A few weeks go by with no blog post, so it’s time to update.
Haven’t worked on Behold in the past few weeks. The main reason is that I was writing an 8 page “Genealogy Software Reviews” article for the Australian publisher Citrus Media who in August will be publishing Family Tree Magazine, a 100 page handbook for those beginning to research their family history. My draft is now in. It lists several dozen of the most often reviewed programs at my GenSoftReviews site.
Some of my research led to some very interesting tidbits that I didn’t know:
- Three programs were first released in 1984: Brother’s Keeper, PAF, and Reunion. Alas, PAF passed away just 4 days ago. But happy 30th birthday next year to BK and Reunion.
- Keith Wilson, the original developer of the iFamily for Leopard program passed away in 2008. But Warwick Wilson, Keith’s son, has continued development of the program. I wonder how they’ll record that in their family tree.
- I was surprised that most of the programs I reviewed support Unicode. The only 4 that don’t are: The Master Genealogist, Legacy Family Tree, Family Historian and Brother’s Keeper. TMG and Legacy are stuck because of their FoxPro database. Family Historian and Brother’s Keeper can both read and write UTF8, but internally they are all code-page applications. They’ll all have to one day bite the biscuit and convert to Unicode if they want to keep up with everyone else.
Other random jottings:
- RootsMagic version 6.3 introduces “Problem Alerts”. Everyone’s excited about this. Well, it’s a start. But you still have to click on the alert icon to open a window showing the problems. And then you have to click on the problem to get to the person or family so you can correct it. That’s still disconnected from the data you are editing. I feel the messages should be right there with the detail data you’re looking at – not just on summary screens and not in popup windows. I’m in the middle of implementing this into Behold’s Everything Report in what I believe is the right way. See my blog post from last November on Consistency Checking.
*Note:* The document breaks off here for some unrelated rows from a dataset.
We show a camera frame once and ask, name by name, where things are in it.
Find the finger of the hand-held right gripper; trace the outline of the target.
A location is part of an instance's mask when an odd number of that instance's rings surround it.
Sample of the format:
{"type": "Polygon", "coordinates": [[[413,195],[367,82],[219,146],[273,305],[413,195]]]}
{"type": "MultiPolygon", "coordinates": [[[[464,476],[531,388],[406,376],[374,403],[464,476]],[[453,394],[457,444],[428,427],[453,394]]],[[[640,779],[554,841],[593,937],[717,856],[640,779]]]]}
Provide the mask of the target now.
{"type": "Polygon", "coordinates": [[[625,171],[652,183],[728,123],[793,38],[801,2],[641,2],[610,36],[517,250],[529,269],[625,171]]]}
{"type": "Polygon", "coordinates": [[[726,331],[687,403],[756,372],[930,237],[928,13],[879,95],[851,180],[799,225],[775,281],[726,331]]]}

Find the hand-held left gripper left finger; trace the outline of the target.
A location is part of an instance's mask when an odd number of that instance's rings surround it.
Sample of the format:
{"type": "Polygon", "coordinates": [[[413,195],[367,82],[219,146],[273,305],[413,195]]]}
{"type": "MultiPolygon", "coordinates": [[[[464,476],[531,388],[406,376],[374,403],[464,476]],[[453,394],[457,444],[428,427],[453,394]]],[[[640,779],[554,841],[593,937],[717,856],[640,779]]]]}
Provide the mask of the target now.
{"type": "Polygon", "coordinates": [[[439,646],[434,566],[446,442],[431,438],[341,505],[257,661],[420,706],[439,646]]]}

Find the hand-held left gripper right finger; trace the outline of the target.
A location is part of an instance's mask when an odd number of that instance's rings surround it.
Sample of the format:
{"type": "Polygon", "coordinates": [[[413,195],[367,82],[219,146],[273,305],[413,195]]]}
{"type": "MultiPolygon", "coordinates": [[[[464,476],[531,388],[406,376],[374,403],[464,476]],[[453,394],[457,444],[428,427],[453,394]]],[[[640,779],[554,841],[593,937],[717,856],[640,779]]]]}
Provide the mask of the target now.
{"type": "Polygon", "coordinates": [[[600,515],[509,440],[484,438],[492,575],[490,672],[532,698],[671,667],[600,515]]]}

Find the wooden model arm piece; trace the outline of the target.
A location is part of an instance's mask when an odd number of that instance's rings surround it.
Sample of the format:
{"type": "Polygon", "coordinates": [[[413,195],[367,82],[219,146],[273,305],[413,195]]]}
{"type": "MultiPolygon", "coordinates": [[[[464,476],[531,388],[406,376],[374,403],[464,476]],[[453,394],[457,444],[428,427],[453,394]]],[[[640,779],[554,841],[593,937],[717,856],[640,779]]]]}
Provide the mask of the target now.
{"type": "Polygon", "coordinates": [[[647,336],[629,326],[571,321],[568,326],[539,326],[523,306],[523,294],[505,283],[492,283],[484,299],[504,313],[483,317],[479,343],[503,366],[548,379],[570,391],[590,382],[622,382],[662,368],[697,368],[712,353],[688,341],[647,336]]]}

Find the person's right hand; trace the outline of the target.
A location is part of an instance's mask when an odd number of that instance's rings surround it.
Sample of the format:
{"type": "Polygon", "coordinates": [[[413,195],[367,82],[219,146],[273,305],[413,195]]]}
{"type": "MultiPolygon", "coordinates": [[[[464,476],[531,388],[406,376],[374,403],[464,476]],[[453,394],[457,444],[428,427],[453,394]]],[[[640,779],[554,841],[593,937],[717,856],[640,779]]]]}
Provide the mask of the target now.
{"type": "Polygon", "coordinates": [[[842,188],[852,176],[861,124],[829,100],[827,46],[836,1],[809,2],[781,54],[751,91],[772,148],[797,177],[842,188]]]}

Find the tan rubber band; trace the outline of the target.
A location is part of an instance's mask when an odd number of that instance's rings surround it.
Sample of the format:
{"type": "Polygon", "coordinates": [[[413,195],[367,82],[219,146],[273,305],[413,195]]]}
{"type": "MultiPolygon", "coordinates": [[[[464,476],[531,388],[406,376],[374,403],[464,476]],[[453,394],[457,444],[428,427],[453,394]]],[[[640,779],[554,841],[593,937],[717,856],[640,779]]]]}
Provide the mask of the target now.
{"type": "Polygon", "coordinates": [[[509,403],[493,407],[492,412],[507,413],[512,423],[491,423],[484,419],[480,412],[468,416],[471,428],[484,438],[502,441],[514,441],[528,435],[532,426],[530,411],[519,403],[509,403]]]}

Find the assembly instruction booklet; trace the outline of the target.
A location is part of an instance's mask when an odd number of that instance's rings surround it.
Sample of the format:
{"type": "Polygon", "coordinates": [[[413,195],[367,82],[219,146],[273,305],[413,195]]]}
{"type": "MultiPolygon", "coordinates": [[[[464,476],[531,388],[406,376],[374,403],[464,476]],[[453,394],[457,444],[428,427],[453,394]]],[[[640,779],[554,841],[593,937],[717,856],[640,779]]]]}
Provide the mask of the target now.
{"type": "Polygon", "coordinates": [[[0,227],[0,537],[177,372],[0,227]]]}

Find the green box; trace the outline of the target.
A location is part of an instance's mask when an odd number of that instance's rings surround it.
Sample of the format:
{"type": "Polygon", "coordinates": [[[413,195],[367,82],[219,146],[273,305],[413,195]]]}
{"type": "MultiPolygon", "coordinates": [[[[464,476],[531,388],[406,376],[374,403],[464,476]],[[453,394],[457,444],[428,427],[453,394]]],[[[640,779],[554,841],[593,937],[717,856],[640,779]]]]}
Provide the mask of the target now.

- Other people are starting to agree with me that for most genealogists, formatting Citations according to a standard (whether Evidence Explained, a Bibliographic Standard, or EverNote references) is overkill. Really, all that is necessary is to record the information needed to find your source. That can be done with what GEDCOM provides today and in a few text fields. If a program wants to format your source information in a style, that is nice. But it shouldn’t be a requirement. Besides, you’re going to want to take these text fields and flip them around as you want, order by several of them and filter on others. You’ll want to see the fields, not the pretty formatted text that has dropped the field names. The only people who truly need correct capitals and italics and commas in the right places are those writing academic papers. Enno Borgsteede just coined a new term for those people who think citations are mandatory as: “Citation fetishists”.
- Something big is supposed to be happening at FHISO on September 1. But I don’t know what yet.
I’ve been watching the 100th Tour de France every day on television. Wow!